* Your objective: Transcribe the full listing, keeping every word as it stands.

= Beginning of Section =

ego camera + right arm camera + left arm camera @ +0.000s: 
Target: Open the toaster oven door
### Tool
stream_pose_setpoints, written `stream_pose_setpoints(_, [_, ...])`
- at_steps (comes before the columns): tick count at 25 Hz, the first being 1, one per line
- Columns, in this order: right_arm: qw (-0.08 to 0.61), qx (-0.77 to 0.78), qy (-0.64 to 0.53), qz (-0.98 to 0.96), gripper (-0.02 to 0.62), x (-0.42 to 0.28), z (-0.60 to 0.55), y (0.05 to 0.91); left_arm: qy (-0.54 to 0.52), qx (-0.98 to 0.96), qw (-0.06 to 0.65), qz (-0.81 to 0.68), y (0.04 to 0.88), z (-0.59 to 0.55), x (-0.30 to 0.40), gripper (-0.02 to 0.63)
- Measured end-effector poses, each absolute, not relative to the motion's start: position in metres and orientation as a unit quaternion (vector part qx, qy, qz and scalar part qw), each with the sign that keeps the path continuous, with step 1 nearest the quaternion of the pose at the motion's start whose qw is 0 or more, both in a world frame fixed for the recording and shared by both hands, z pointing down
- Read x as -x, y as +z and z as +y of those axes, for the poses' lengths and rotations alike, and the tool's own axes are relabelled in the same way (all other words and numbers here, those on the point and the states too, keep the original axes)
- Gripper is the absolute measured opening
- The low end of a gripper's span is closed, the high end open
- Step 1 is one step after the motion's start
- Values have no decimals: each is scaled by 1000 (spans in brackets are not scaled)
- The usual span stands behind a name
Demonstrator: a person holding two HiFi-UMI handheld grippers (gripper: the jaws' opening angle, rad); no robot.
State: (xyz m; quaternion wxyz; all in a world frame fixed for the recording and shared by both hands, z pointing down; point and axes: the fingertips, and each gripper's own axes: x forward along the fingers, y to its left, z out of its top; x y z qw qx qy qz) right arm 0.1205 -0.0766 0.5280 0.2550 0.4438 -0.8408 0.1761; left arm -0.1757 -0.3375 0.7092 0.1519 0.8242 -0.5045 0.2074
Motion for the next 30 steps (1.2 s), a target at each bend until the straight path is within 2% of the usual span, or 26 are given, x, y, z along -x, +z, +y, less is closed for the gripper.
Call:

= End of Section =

* Written reply:
ego camera + right arm camera + left arm camera @ +0.000s: 
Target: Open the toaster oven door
### Tool
stream_pose_setpoints, written `stream_pose_setpoints(_, [_, ...])`
- at_steps (comes before the columns): tick count at 25 Hz, the first being 1, one per line
- Columns, in this order: right_arm: qw (-0.08 to 0.61), qx (-0.77 to 0.78), qy (-0.64 to 0.53), qz (-0.98 to 0.96), gripper (-0.02 to 0.62), x (-0.42 to 0.28), z (-0.60 to 0.55), y (0.05 to 0.91); left_arm: qy (-0.54 to 0.52), qx (-0.98 to 0.96), qw (-0.06 to 0.65), qz (-0.81 to 0.68), y (0.04 to 0.88), z (-0.59 to 0.55), x (-0.30 to 0.40), gripper (-0.02 to 0.63)
- Measured end-effector poses, each absolute, not relative to the motion's start: position in metres and orientation as a unit quaternion (vector part qx, qy, qz and scalar part qw), each with the sign that keeps the path continuous, with step 1 nearest the quaternion of the pose at the motion's start whose qw is 0 or more, both in a world frame fixed for the recording and shared by both hands, z pointing down
- Read x as -x, y as +z and z as +y of those axes, for the poses' lengths and rotations alike, and the tool's own axes are relabelled in the same way (all other words and numbers here, those on the point and the states too, keep the original axes)
- Gripper is the absolute measured opening
- The low end of a gripper's span is closed, the high end open
- Step 1 is one step after the motion's start
- Values have no decimals: each is scaled by 1000 (spans in brackets are not scaled)
- The usual span stands behind a name
Demonstrator: a person holding two HiFi-UMI handheld grippers (gripper: the jaws' opening angle, rad); no robot.
State: (xyz m; quaternion wxyz; all in a world frame fixed for the recording and shared by both hands, z pointing down; point and axes: the fingertips, and each gripper's own axes: x forward along the fingers, y to its left, z out of its top; x y z qw qx qy qz) right arm 0.1205 -0.0766 0.5280 0.2550 0.4438 -0.8408 0.1761; left arm -0.1757 -0.3375 0.7092 0.1519 0.8242 -0.5045 0.2074
Motion for the next 30 steps (1.2 s), a target at each bend until the straight path is within 2% of the usual span, or 26 are given, x, y, z along -x, +z, +y, less is closed for the gripper.
Call:

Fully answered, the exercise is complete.